● Exercise requirements: Please give back word for word the lines of the material below between the line containing "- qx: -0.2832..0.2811" and the line containing "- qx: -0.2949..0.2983", inclusive.

● Given information:
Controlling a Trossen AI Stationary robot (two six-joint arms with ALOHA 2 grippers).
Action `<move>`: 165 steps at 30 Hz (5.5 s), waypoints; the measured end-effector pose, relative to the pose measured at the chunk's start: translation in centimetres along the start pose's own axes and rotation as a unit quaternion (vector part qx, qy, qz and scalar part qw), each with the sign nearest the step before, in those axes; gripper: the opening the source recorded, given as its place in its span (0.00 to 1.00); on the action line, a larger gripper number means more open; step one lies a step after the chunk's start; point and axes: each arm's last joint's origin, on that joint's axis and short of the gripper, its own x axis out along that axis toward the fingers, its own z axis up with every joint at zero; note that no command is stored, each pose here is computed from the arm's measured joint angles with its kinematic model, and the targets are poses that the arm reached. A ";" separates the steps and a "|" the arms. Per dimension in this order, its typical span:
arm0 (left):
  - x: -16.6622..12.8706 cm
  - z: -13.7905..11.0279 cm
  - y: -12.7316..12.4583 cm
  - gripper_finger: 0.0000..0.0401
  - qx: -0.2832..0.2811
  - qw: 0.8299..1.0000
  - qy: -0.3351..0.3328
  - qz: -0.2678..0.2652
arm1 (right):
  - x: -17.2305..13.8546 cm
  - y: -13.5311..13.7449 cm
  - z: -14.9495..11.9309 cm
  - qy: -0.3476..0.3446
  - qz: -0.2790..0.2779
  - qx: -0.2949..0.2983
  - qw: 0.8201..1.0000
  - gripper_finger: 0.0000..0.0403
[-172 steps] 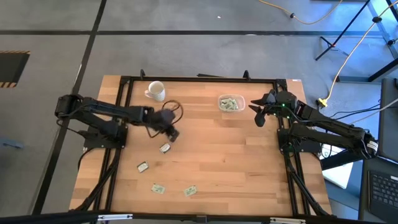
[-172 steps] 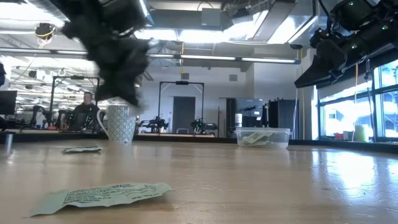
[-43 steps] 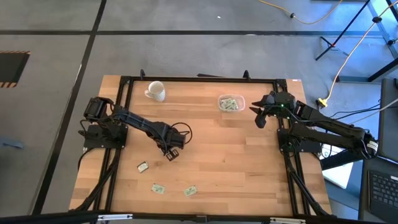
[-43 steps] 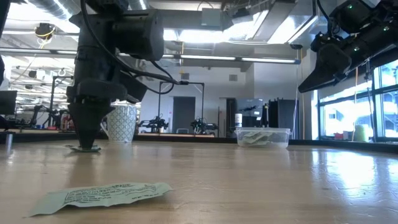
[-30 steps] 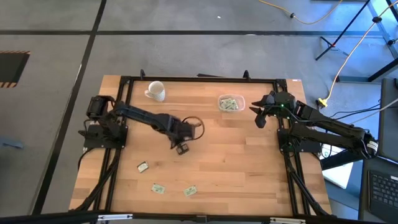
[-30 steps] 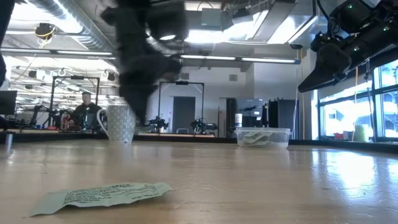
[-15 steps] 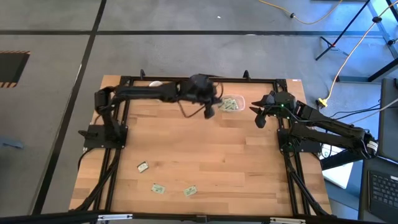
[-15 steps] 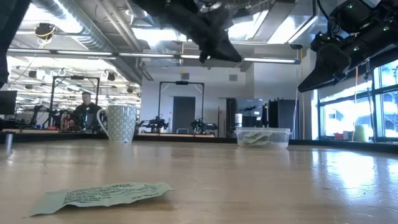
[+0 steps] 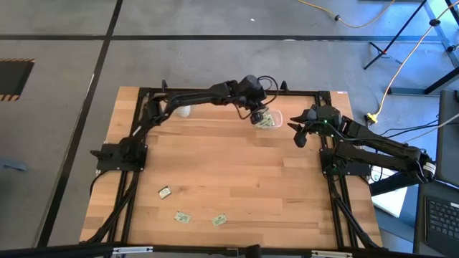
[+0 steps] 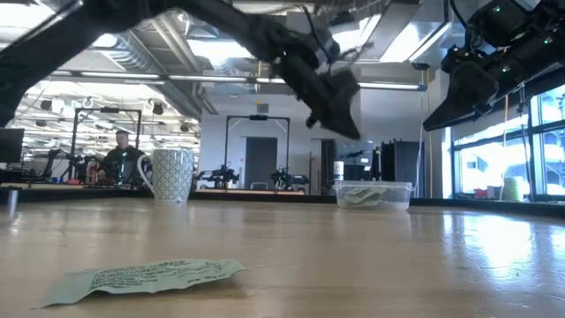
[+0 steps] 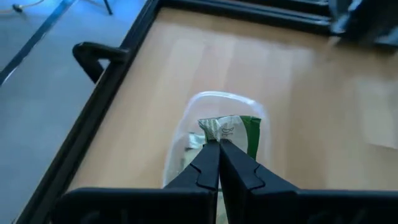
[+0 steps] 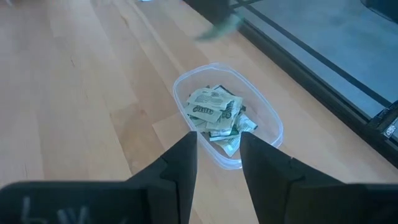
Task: Pick and place items into bin
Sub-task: Put the truvia packet into the transparent bin
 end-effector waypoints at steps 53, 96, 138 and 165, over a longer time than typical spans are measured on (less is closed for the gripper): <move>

● Solution to this problem:
  - qx: -0.2832..0.2811
  - qw: 0.8299..1.0000
  - qy: -0.3351..0.3328
  - qz: -0.2678..0.2652
arm1 (right):
  - x: -17.2305..13.8546 cm
  - y: -13.5311..13.7449 cm
  - z: -14.9495..11.9309 cm
  - qy: -0.3476..0.3446
  - qz: -0.2790..0.2779
  - qx: -0.2949..0.2983

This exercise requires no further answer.